• [Problem to work on] The entries below contain a line with "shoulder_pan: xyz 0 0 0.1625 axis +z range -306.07" and a line with "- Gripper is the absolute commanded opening". Retype exactly everything from the first down to the second, both included, and nothing else.

══ Data extracts

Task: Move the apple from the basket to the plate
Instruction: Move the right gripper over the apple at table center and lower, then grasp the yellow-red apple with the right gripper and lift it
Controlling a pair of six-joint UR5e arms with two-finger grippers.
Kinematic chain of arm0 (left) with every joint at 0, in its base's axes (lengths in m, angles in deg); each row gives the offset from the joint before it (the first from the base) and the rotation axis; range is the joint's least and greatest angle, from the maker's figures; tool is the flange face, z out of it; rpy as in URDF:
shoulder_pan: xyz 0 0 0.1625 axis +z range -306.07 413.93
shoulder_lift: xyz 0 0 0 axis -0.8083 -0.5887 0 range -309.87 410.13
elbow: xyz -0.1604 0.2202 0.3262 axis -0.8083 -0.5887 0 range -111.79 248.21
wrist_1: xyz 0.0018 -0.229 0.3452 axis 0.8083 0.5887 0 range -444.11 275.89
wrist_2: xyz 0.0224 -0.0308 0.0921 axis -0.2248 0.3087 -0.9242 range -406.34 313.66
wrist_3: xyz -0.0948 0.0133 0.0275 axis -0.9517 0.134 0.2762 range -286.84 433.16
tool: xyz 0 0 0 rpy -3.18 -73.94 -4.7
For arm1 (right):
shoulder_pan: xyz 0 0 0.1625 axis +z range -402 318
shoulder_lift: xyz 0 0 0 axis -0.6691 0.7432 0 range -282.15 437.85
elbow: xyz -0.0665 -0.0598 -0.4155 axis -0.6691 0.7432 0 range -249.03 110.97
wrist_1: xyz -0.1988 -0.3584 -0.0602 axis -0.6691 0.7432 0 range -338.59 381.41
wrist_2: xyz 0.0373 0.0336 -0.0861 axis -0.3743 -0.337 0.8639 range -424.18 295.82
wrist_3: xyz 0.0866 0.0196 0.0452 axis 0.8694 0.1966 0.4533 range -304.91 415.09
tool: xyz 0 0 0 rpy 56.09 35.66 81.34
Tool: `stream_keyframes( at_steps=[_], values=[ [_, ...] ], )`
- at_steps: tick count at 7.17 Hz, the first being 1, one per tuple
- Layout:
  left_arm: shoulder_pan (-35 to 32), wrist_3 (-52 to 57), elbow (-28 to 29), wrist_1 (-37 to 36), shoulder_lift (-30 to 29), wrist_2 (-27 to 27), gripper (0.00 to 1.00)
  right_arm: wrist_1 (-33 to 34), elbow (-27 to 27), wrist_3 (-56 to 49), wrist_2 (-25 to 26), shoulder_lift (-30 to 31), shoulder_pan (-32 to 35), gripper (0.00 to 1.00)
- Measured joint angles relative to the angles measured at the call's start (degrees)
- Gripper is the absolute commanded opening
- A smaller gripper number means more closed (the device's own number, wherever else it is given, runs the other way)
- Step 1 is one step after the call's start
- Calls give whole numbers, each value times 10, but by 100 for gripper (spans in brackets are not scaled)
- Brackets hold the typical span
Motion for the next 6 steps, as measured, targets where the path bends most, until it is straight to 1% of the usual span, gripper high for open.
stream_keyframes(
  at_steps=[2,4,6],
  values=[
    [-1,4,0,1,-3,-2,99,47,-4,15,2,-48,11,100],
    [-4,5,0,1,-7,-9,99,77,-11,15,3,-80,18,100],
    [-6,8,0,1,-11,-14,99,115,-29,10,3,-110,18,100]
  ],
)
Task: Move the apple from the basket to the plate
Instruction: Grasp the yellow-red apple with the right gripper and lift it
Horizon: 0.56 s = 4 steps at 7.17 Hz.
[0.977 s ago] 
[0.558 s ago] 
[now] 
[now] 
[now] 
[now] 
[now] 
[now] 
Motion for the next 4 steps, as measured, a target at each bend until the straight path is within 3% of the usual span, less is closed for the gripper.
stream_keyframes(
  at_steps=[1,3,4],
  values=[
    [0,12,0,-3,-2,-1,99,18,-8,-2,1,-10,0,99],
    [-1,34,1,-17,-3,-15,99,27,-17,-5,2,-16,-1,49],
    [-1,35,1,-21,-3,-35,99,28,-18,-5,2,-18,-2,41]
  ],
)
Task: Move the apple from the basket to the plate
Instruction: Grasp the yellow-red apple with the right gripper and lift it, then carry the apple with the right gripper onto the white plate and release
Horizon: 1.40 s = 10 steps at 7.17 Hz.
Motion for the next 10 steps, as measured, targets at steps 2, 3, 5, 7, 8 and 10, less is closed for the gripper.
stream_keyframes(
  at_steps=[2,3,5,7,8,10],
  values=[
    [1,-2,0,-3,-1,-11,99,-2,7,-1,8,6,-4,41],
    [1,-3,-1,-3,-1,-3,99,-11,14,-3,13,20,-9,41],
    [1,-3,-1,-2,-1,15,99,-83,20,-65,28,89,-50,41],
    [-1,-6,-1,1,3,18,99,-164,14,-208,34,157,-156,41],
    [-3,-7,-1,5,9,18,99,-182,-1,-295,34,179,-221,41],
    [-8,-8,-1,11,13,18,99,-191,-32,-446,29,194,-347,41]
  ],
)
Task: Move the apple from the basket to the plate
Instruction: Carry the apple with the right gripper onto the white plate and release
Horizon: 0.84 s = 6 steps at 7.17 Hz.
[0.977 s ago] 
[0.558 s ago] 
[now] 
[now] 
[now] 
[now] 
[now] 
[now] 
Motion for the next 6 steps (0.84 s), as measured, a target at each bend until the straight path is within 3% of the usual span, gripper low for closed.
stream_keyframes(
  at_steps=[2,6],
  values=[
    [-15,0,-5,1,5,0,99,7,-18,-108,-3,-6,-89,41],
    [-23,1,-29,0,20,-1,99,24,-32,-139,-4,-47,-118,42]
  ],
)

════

• [Task solution]
shoulder_pan: xyz 0 0 0.1625 axis +z range -306.07 413.93
shoulder_lift: xyz 0 0 0 axis -0.8083 -0.5887 0 range -309.87 410.13
elbow: xyz -0.1604 0.2202 0.3262 axis -0.8083 -0.5887 0 range -111.79 248.21
wrist_1: xyz 0.0018 -0.229 0.3452 axis 0.8083 0.5887 0 range -444.11 275.89
wrist_2: xyz 0.0224 -0.0308 0.0921 axis -0.2248 0.3087 -0.9242 range -406.34 313.66
wrist_3: xyz -0.0948 0.0133 0.0275 axis -0.9517 0.134 0.2762 range -286.84 433.16
tool: xyz 0 0 0 rpy -3.18 -73.94 -4.7
For arm1 (right):
shoulder_pan: xyz 0 0 0.1625 axis +z range -402 318
shoulder_lift: xyz 0 0 0 axis -0.6691 0.7432 0 range -282.15 437.85
elbow: xyz -0.0665 -0.0598 -0.4155 axis -0.6691 0.7432 0 range -249.03 110.97
wrist_1: xyz -0.1988 -0.3584 -0.0602 axis -0.6691 0.7432 0 range -338.59 381.41
wrist_2: xyz 0.0373 0.0336 -0.0861 axis -0.3743 -0.337 0.8639 range -424.18 295.82
wrist_3: xyz 0.0866 0.0196 0.0452 axis 0.8694 0.1966 0.4533 range -304.91 415.09
tool: xyz 0 0 0 rpy 56.09 35.66 81.34
Tool: `stream_keyframes( at_steps=[_], values=[ [_, ...] ], )`
- at_steps: tick count at 7.17 Hz, the first being 1, one per tuple
- Layout:
  left_arm: shoulder_pan (-35 to 32), wrist_3 (-52 to 57), elbow (-28 to 29), wrist_1 (-37 to 36), shoulder_lift (-30 to 29), wrist_2 (-27 to 27), gripper (0.00 to 1.00)
  right_arm: wrist_1 (-33 to 34), elbow (-27 to 27), wrist_3 (-56 to 49), wrist_2 (-25 to 26), shoulder_lift (-30 to 31), shoulder_pan (-32 to 35), gripper (0.00 to 1.00)
- Measured joint angles relative to the angles measured at the call's start (degrees)
- Gripper is the absolute commanded opening

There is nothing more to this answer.